- Task description -
Read the data below line by line and state how many lines hold "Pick". Nothing else belongs in the answer.

═══ Information supplied

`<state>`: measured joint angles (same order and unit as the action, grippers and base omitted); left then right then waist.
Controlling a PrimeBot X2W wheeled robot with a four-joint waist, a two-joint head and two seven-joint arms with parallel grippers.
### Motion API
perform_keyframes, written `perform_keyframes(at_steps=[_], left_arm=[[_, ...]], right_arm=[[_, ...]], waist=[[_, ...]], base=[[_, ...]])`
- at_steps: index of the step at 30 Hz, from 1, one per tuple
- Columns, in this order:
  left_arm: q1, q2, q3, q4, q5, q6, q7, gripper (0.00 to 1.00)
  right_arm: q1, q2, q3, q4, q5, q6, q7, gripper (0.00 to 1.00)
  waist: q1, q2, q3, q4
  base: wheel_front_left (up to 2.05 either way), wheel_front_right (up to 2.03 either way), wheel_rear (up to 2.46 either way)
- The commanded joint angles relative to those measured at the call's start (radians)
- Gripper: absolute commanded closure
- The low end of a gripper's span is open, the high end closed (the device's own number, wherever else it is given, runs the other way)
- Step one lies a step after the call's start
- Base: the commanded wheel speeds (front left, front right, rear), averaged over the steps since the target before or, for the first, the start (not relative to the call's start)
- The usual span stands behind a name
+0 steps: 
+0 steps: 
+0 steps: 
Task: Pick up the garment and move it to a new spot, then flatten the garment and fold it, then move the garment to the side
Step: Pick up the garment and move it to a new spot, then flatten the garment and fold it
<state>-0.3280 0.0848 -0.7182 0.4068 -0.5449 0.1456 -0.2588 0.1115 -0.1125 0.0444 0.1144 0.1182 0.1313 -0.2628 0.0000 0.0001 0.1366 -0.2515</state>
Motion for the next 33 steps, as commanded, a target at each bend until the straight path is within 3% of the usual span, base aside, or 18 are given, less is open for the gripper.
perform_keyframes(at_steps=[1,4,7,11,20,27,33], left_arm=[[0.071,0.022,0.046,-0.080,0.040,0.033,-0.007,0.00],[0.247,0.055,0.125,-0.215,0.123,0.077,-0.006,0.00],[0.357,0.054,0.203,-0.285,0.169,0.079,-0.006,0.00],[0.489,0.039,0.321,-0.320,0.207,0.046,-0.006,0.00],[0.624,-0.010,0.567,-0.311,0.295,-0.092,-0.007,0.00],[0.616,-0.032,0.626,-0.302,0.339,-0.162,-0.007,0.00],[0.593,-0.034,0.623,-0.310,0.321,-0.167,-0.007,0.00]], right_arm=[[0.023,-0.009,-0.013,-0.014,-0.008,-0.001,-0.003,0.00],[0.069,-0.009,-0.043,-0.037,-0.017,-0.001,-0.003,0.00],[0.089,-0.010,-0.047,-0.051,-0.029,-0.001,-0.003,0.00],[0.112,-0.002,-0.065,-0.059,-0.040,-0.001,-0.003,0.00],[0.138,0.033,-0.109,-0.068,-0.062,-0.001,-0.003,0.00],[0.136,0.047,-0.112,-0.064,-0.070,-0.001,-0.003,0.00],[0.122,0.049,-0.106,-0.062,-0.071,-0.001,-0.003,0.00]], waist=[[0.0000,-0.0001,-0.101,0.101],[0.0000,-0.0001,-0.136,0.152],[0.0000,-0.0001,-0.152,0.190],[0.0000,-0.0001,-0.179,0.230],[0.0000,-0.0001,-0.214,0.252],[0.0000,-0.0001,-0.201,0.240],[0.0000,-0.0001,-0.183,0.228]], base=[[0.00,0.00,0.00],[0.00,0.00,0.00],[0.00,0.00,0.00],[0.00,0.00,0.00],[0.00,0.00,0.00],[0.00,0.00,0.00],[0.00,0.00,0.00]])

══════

- Result of the exercise -
2